In the not-too-distant future, climate change has turned the Colorado River Basin into a dust bowl. California, Nevada and Arizona wage hot and cold war over aquifers, dams and water rights. The wealthiest 1 percent live in lush, self-sustaining “arcologies” (architecture + ecology), while the cities and suburbs of old are riddled with crime and desperation.
California has the upper hand thanks to foreign water corporations, and Arizona is a militarized backwater. But the most powerful woman in Las Vegas—Catherine Case—has a secret weapon named Angel Velasquez. He’s one of her “water knives,” soldiers trained to secure fresh water resources by any means necessary.

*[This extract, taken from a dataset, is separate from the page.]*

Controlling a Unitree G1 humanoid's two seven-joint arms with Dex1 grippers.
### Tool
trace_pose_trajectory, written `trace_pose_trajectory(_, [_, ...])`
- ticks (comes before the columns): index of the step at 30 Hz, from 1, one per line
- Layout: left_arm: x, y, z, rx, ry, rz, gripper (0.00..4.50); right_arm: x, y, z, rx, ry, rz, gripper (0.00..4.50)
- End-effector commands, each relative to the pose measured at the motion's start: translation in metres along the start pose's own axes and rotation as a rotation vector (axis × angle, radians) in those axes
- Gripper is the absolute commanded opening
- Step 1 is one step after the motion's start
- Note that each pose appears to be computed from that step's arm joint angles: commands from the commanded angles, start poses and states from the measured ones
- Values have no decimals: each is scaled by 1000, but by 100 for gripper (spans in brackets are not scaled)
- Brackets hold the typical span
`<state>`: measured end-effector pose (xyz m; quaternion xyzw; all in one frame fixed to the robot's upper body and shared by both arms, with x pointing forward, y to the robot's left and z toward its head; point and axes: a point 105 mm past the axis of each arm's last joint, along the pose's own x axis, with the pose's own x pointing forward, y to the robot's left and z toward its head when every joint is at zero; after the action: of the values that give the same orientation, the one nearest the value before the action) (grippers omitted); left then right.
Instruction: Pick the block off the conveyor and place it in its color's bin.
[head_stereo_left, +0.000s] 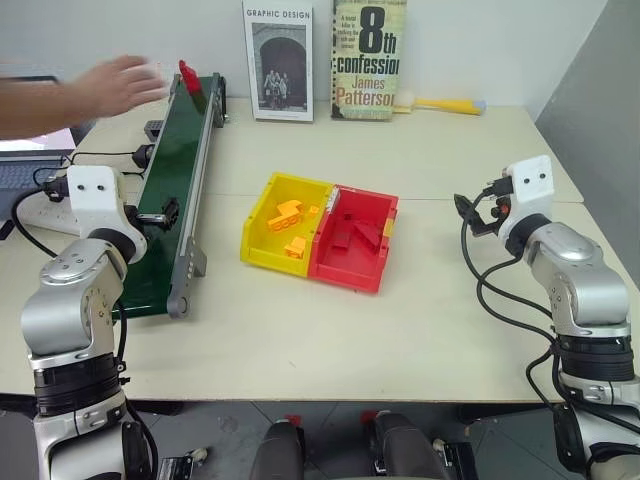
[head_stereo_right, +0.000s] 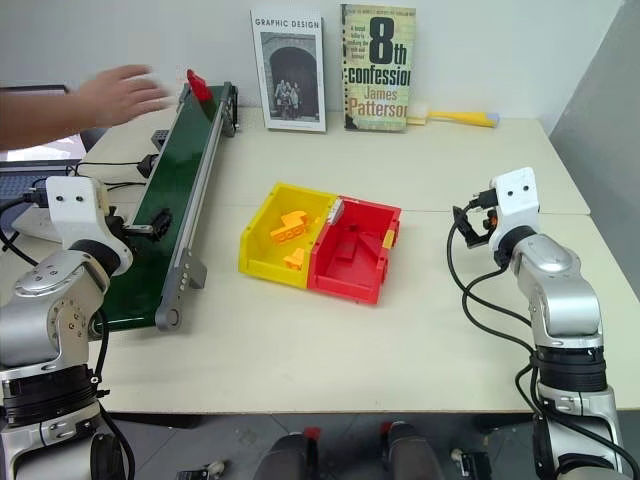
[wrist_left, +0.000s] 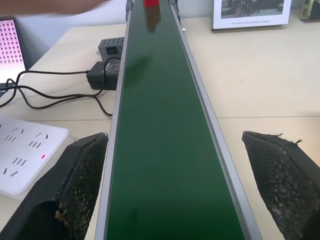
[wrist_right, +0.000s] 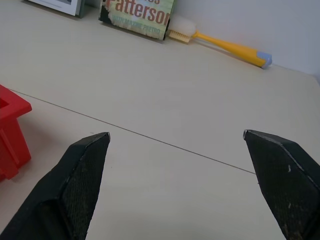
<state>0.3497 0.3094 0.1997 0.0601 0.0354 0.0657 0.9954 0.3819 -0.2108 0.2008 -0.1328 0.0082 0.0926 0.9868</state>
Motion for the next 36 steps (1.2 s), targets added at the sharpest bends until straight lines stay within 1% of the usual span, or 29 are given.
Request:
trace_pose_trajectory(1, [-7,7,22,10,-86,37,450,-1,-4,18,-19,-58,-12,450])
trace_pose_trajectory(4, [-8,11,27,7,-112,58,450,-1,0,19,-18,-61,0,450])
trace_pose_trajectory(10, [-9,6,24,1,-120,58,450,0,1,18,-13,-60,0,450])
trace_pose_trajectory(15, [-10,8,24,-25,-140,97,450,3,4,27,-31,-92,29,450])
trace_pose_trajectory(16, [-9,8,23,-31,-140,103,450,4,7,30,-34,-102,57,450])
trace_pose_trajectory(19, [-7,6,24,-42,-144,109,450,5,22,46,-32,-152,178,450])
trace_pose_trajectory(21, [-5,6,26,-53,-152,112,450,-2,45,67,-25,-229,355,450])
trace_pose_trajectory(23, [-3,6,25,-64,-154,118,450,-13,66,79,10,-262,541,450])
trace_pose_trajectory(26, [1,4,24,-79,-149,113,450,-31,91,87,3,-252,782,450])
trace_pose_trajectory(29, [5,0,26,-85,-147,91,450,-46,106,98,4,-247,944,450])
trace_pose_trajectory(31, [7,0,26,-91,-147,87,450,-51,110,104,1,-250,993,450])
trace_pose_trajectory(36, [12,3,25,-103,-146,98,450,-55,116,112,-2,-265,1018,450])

“Angel wondered what the river looked like back when it still ran free and fast…Children down in the Cartel States grew up and died thinking that the Colorado River was as much a myth as the chupacabra that Angel’s old abuela had told him about. Hell, most of Utah and Colorado weren’t allowed to touch the water…”
Angel is sent to investigate a potentially game-changing source of water in the most unlikely of places: Phoenix. There, his fate becomes entwined with those of a determined journalist and a teenage refugee from Texas. Together, they follow the trail of a near-mythical artifact that could shift the balance of power in the war for water.
Bacigalupi’s nightmarish vision of a dystopian America ruined by greed, bureaucracy and environmental disaster is both horrifying and prescient. It takes a few chapters to gather momentum and orient the reader, but once the story finds its stride, the pages turn themselves. The Water Knife is a thoughtful, frightening, all-too-likely vision of the future.